The problem goes back to money, as it does with all municipal banalities that lead to disaster, and chemistry. Flint used to get water from Detroit; in 2014, Detroit’s prices had risen to the point that Flint decided to make its own system using the water of Lake Huron. In the meantime, as the infrastructure was being built, Flint would siphon water from the Flint River.
Though it worked fine with treated Detroit water, Flint’s hoary network of iron pipes and lead plumbing wasn’t prepared for the high chloride concentration of Flint River water. Chloride leads to corrosion, which is why, more than a year ago, in January 2015, reports of nasty water surfaced. Virginia Tech civil and environmental engineer Marc Edwards — something of a water quality maven — traveled to Flint last fall and found that the pipes were corroding at 19 times the rate when the system had pumped Detroit water. “Any competent person should have seen this water will eat up iron and eat up lead,” he told the Detroit Free Press at the time.

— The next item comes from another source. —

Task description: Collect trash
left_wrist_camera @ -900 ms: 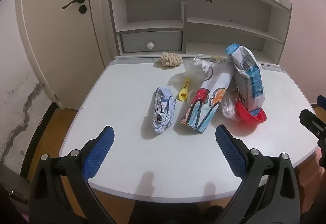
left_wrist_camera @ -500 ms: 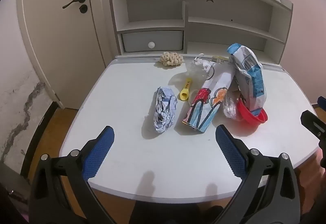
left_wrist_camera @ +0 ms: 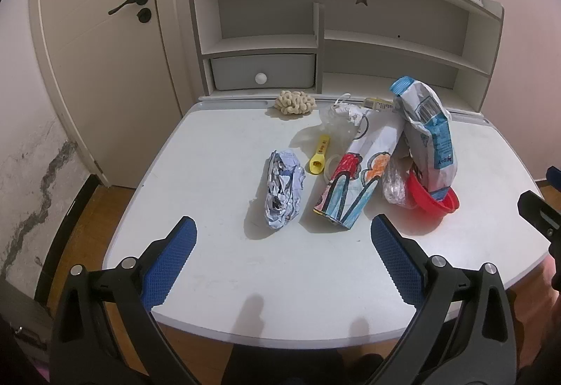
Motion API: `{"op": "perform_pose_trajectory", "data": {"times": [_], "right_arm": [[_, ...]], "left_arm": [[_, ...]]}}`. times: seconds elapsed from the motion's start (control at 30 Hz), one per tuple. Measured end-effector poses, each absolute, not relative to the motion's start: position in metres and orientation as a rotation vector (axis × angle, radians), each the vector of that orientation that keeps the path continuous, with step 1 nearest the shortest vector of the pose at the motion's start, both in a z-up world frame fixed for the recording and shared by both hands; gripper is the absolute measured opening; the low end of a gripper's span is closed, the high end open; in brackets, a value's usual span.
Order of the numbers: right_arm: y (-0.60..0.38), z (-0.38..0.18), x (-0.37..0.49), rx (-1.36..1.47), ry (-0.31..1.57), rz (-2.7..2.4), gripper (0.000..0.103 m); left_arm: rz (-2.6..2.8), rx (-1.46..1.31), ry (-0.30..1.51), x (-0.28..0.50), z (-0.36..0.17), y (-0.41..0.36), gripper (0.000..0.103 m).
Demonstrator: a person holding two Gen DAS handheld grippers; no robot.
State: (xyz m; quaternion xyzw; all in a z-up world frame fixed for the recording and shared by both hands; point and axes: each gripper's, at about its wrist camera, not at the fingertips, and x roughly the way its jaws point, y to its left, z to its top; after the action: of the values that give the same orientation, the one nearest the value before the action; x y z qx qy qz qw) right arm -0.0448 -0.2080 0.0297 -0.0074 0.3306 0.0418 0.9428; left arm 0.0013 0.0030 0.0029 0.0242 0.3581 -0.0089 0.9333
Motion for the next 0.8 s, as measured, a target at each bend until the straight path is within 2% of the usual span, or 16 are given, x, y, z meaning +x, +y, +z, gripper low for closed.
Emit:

If you’ll recall high school chemistry, the science of rusting oxidation reactions is fairly simple. Charged negative ions (in this case, the chloride) enable electrons to more easily shuttle off metal and form oxides; in Flint’s case, both these metals are the iron and lead in the plumbing. That old systems contain lead isn’t surprising — nor is the fact that Flint River is high in chloride. Officials tested the Flint River for drinking potential in 2011.
The study’s recommendation? It was adding an anti-corrosive agent, as CNN notes, at the cost of $100 a day.